Suppose we have a sparse undirected graph $$G = (V, E)$$ with $$|E| = O(|V|)$$, and we want to process it and then answer queries of the following type: given a set $$A$$, is it an independent set in the graph.

The naive solution answers queries in time $$O(|A|^2)$$, by checking each pair of vertices in $$A$$ and making sure it isn't an edge. Are there faster algorithms? Was there any research done on this problem? I couldn't find anything.

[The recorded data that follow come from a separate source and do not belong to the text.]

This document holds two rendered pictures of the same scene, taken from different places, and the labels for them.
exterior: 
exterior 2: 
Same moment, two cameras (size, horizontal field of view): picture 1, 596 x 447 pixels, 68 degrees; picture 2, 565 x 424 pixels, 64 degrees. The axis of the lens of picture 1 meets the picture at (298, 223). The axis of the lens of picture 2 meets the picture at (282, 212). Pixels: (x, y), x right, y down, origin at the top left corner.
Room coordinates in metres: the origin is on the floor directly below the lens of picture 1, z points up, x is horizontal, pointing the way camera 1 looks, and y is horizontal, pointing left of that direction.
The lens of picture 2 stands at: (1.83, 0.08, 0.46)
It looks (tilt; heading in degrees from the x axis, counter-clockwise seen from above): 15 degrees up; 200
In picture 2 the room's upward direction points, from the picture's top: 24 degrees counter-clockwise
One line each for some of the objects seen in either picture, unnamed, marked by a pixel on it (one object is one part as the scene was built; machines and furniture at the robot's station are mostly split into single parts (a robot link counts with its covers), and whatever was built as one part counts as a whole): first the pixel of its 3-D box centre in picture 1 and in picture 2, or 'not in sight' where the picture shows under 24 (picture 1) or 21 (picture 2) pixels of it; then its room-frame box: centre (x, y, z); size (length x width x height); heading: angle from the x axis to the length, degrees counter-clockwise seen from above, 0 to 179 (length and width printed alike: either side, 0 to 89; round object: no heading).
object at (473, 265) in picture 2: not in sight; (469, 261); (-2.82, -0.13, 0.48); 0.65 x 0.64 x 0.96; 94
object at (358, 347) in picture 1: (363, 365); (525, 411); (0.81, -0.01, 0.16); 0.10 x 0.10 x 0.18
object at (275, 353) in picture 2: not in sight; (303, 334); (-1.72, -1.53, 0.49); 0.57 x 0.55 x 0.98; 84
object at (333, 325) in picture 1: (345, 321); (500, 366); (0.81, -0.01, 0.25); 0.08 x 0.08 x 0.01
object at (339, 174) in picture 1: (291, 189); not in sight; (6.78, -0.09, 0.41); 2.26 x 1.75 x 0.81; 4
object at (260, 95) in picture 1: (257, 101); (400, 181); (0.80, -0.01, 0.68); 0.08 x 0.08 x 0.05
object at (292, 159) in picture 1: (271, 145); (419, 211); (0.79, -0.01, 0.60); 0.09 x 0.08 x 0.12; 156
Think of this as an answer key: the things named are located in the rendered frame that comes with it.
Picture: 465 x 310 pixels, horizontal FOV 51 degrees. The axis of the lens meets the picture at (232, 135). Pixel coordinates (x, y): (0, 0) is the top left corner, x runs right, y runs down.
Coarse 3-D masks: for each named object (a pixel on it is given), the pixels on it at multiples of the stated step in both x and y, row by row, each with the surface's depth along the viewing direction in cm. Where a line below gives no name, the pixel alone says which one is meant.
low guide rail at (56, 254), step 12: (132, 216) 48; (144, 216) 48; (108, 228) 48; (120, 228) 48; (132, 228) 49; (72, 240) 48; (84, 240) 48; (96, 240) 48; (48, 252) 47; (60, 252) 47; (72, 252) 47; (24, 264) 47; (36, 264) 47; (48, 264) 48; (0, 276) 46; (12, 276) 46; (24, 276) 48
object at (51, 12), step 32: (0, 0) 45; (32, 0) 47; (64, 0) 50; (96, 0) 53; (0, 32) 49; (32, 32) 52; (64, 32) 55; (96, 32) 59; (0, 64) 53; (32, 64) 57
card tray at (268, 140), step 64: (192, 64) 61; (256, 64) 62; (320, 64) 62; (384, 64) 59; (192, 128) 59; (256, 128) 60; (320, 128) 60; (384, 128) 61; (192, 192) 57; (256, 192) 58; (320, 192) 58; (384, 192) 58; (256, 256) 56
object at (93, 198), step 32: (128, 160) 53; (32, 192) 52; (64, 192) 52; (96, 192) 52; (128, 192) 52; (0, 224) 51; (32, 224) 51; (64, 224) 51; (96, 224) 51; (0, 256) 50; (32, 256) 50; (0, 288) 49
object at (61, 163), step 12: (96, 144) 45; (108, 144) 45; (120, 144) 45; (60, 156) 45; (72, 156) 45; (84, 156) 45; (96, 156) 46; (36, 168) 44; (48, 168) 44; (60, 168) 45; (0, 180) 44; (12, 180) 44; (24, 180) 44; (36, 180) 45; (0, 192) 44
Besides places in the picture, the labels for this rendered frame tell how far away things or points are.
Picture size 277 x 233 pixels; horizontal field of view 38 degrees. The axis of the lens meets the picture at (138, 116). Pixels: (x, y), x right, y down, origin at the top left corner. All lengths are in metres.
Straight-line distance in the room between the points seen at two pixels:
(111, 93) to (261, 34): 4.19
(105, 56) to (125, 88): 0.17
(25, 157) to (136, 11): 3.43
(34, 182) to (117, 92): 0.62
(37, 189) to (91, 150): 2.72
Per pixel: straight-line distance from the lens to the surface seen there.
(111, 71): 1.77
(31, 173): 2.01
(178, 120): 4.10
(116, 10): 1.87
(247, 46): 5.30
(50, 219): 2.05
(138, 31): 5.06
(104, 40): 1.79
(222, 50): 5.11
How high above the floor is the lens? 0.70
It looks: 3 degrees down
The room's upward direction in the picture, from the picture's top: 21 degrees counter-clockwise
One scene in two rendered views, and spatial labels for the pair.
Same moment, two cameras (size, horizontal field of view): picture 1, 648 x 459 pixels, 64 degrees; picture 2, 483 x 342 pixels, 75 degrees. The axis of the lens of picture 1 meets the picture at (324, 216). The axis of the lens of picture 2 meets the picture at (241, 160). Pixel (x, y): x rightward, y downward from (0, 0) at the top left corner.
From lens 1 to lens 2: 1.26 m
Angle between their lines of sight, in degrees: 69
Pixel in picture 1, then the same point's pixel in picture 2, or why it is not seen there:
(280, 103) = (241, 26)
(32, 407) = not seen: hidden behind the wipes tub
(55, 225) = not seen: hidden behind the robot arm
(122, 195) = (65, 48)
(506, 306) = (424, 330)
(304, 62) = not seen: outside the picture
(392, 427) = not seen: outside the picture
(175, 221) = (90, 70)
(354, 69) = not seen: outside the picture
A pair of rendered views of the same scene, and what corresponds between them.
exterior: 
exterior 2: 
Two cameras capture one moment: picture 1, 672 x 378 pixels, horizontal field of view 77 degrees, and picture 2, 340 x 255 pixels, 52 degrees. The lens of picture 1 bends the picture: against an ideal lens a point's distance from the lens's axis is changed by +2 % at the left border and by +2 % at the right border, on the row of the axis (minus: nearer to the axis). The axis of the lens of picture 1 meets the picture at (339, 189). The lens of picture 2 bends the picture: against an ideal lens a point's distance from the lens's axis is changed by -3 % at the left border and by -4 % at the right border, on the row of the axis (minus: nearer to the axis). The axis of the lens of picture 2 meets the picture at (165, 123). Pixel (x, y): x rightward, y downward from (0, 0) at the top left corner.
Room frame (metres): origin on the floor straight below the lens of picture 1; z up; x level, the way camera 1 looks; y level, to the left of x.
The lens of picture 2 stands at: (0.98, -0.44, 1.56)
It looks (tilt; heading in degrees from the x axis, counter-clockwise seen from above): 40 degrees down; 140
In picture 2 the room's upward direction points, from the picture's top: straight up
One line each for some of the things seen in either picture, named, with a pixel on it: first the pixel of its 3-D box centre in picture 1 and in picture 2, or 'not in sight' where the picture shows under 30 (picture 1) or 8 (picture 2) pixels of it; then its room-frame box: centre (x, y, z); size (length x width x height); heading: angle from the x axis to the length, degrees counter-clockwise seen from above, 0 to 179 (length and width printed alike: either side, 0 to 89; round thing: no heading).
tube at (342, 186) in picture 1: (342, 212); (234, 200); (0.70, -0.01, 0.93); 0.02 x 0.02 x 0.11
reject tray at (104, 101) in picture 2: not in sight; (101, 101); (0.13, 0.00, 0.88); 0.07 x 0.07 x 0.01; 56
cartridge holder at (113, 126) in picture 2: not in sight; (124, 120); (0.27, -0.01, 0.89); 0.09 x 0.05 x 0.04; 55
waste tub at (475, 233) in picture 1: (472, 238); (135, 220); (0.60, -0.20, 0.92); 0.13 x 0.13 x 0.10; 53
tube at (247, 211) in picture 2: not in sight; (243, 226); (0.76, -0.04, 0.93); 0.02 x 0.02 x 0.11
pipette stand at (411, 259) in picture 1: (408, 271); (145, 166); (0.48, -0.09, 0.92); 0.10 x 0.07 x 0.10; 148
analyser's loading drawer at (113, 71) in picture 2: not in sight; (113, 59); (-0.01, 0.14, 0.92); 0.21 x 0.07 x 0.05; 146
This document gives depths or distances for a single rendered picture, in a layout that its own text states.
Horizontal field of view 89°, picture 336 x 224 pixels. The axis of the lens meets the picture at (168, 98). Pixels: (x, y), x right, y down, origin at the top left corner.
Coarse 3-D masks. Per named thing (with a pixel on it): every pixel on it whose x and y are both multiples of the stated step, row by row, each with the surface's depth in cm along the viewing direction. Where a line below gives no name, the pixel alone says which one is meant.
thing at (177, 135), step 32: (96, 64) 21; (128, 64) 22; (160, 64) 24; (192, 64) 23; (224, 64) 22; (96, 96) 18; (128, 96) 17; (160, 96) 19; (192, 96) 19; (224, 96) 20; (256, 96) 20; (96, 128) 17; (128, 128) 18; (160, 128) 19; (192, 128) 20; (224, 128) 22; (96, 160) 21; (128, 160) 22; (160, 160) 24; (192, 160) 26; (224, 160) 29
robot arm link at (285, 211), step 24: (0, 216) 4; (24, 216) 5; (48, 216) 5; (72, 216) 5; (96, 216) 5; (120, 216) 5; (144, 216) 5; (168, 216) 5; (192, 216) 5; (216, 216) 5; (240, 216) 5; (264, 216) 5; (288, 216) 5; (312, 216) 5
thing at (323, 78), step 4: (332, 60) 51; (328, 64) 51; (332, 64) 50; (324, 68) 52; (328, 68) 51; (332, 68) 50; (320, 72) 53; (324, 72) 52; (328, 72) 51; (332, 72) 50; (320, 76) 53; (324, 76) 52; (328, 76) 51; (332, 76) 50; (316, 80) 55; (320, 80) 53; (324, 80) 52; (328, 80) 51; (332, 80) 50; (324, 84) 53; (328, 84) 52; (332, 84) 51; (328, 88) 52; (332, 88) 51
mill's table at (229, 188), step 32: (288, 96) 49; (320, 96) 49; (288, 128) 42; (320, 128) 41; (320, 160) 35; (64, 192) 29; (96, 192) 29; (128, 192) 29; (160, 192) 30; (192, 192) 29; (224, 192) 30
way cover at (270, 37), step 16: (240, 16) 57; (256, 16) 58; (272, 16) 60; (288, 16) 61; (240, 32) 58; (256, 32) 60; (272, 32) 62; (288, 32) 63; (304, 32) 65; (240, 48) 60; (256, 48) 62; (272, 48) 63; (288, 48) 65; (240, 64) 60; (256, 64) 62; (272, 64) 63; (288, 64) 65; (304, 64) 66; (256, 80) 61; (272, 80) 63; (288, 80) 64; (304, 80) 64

• Very good points, @Laakeri. Please consider turning them into an answer. Aug 2, 2023 at 12:11
• @ViniciusdosSantos Done. Aug 11, 2023 at 9:59

If the graph is uniformly sparse in the sense that every subgraph with $$n$$ vertices contains at most $$d \cdot n$$ edges for some small $$d$$, then degeneracy ordering could be exploited to have $$O(|E|)$$ time preprocessing and $$O(d \cdot |A|)$$ time queries. In particular, one can record at most $$d$$ forward-edges'' for each vertex, and then check only these forward edges for adjacencies within $$A$$.
On the other hand, $$O(|E|)$$ time preprocessing and $$O(|A|)$$ time queries in the general case seem unlikely: If we would have such an algorithm, then we could check if the graph contains a triangle in $$O(|E|)$$ time. This would be a breakthrough result, and could violate some assumptions in fine-grained complexity. (I'm not really an expert in this, you should try to search for assumptions related to triangle finding.)
• OK, so you do one query for the neighborhood of each vertex, total query time is $O(|E|)$. I see, thanks!